◆ Task to carry out: Every line in the records below between the one holding "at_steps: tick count" and the one holding "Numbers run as", inclusive, is to be set down exactly; all other lines are to be left out.

- Opening Delimiter -

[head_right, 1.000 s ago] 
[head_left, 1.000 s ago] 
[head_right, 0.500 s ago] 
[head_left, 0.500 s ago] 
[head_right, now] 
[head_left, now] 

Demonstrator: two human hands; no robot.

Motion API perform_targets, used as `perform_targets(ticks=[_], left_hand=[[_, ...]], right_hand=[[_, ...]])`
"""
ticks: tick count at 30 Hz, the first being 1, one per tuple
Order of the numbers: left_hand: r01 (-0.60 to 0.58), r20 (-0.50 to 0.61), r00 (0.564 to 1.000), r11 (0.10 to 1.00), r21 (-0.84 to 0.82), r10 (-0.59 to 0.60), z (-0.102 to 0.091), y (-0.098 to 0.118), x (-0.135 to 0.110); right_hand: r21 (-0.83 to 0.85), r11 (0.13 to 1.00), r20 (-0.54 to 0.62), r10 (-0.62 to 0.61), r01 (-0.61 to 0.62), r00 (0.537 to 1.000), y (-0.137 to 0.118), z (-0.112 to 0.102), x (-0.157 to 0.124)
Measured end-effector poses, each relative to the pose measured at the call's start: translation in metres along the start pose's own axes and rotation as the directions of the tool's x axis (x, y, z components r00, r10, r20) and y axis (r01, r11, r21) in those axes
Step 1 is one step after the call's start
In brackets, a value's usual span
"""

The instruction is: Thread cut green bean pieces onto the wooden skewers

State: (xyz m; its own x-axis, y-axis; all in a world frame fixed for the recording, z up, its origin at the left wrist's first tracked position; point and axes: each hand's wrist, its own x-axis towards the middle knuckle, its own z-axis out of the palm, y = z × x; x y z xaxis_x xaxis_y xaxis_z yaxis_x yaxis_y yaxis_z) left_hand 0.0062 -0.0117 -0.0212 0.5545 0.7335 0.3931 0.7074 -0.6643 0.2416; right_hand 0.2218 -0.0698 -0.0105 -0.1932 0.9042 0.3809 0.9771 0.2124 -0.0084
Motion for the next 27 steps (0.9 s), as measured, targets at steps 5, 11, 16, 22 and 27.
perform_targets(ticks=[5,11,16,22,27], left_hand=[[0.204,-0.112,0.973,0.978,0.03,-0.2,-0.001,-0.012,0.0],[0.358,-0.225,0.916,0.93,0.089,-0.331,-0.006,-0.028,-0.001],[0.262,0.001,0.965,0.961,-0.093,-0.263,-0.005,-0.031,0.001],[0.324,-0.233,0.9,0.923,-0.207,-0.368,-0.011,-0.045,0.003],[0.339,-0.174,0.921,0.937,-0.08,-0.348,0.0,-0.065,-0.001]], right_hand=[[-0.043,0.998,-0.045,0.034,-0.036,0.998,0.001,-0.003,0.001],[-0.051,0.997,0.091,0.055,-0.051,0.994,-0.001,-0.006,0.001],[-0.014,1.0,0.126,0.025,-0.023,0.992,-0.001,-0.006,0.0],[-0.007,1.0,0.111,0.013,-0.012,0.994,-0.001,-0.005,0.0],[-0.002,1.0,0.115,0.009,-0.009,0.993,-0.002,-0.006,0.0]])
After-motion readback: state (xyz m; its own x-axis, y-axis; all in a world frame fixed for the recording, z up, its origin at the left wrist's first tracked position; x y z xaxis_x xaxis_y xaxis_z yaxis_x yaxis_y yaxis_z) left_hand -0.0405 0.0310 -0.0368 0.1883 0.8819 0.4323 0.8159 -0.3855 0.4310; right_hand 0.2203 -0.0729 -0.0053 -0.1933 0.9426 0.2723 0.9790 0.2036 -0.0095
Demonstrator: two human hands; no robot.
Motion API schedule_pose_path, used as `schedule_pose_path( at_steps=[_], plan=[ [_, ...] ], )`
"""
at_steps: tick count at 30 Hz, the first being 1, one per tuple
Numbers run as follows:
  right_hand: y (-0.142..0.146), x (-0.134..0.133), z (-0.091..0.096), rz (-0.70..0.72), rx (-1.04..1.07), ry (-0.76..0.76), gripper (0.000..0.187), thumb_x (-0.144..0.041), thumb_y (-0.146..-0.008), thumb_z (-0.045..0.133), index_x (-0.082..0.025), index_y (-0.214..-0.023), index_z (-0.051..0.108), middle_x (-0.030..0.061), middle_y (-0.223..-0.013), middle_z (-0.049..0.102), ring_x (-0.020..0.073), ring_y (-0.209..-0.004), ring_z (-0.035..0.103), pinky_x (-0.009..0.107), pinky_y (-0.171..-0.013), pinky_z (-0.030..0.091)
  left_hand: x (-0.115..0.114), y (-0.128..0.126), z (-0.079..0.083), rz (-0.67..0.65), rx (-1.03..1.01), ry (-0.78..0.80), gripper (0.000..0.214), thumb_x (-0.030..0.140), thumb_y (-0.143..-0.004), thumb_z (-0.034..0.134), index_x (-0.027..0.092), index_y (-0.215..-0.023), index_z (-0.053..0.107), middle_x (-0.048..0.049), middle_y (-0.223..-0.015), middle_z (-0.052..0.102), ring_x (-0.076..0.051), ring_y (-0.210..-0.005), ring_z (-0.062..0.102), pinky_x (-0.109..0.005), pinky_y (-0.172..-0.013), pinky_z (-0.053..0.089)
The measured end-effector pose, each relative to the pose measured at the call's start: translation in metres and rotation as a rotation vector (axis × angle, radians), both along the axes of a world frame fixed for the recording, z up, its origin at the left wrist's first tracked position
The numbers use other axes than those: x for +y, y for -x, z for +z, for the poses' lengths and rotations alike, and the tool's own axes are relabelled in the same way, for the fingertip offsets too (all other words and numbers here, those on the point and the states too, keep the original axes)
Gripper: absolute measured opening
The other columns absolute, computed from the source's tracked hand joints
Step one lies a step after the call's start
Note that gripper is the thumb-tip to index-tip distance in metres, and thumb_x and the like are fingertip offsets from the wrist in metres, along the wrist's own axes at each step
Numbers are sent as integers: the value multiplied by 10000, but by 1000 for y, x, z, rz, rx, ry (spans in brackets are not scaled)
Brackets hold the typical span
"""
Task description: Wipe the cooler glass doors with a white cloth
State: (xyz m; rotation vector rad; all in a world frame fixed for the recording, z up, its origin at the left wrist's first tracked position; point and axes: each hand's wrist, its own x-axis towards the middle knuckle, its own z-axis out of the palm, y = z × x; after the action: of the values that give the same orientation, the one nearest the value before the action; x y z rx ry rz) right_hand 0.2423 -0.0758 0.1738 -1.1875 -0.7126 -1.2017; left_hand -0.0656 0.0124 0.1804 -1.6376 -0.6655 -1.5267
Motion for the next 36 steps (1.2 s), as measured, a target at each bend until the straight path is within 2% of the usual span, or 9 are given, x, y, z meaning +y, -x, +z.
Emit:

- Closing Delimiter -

◆ Result of this exercise:
at_steps: tick count at 30 Hz, the first being 1, one per tuple
Numbers run as follows:

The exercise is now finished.